Because of the design of the AR platform, there is an even easier way to swap calibers. Last year, I built a mid-range target rifle capable of shooting out to 600 yards. I built it with the express intent of being able to swap uppers (the upper receiver, barrel and hand guard). This means I can have a .223 Wylde upper, a .224 Valyrie upper, a 25-45 Sharps upper, a 6.5 Grendel upper and a .300 Blk upper if I want. Changing calibers would be a matter of pulling two pins and swapping the barreled upper. The amount of flexibility in the platform is amazing.
They are Easy and Fun to Shoot
The AR’s relative light weight, excellent ergonomics and low recoil make it perfect for people just getting into rifle shooting. Ammunition in .223 Remington or 5.56 NATO can be found everywhere and it’s fairly inexpensive. And, because the AR is so ubiquitous now, there is ammo for every purpose. Want to plink? 55 grain ammo is cheap and available. Shooting 500 yards? It’s easy to find 69 grain or 77 grain open tip match ammo that will shoot small groups at distance. Need defensive ammo? There are almost too many choices to list.

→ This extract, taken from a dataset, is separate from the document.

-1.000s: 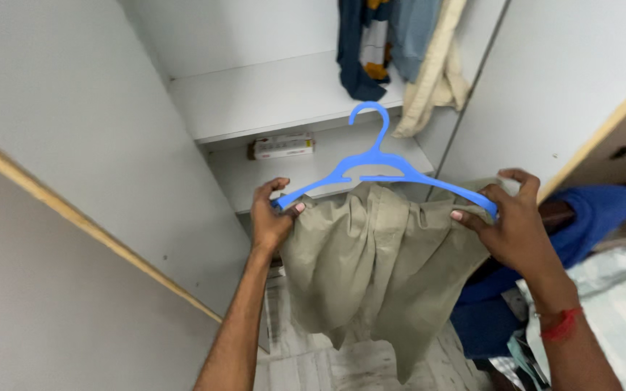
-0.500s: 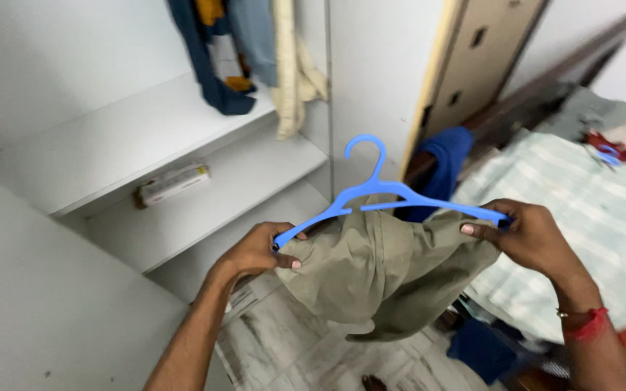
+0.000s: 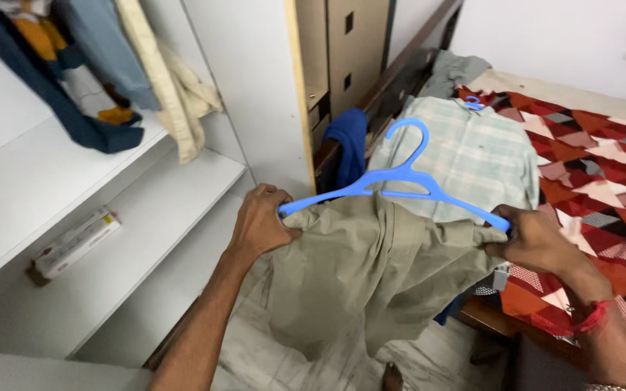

Shooting offhand, it’s not at all hard to be on target the first time you shoot one. I’ve taken people who have never shot a rifle before and had them ringing steel at 500 yards in 5 minutes. The low recoil doesn’t beat you up, and you can shoot for hours without breaking the bank—assuming you’re shooting .223.
If you spend 6 seconds searching YouTube, you’ll find plenty of videos of 9 year old kids shooting ARs. They are that easy to shoot. And, because they are reasonably accurate, it’s easy to hit what you’re shooting at. Hitting what you’re shooting at makes shooting more fun. And when shooting is fun, you want to do it more. That’s a big reason people can’t stop once they buy their first AR. It’s such fun to shoot that everyone quickly wants to try another variant. I’ve never handed someone an AR to shoot for the first time and gotten it back with a frown. Everyone has a huge smile on their face after the first magazine—and everyone asks for another loaded mag!
It’s a Great Home Defense Gun
I’d be remiss if I didn’t list this characteristic. A lot of people use handguns or shotguns for home defense, and I have no problem with that, I do as well. But my primary bump in the night gun is a AR-15 carbine with an illuminated reticle 1-4x scope and a flashlight on the end. It will soon be another gun I’m working on, but that one is still coming together. The .223 rounds tend to over-penetrate less than shotgun rounds do, and because the gun is light and handy and has virtually no recoil, follow up shots are quick and accurate. With 28 rounds on board, I feel pretty good about my odds, even with multiple assailants.
But forget me, the AR-15 is easier for smaller-framed people to operate effectively. Women and even kids can and have used ARs to defend their families to great effect. Unlike a shotgun which takes a fair amount of skill to manage recoil and manual of arms, the AR-15 is very easy to deploy. With a red dot optic and momentary-on flashlight, one has both positive target identification and easy aiming.
So that, in 2,311 words is the tip of the iceberg of why people need an AR-15. Or three. Or five.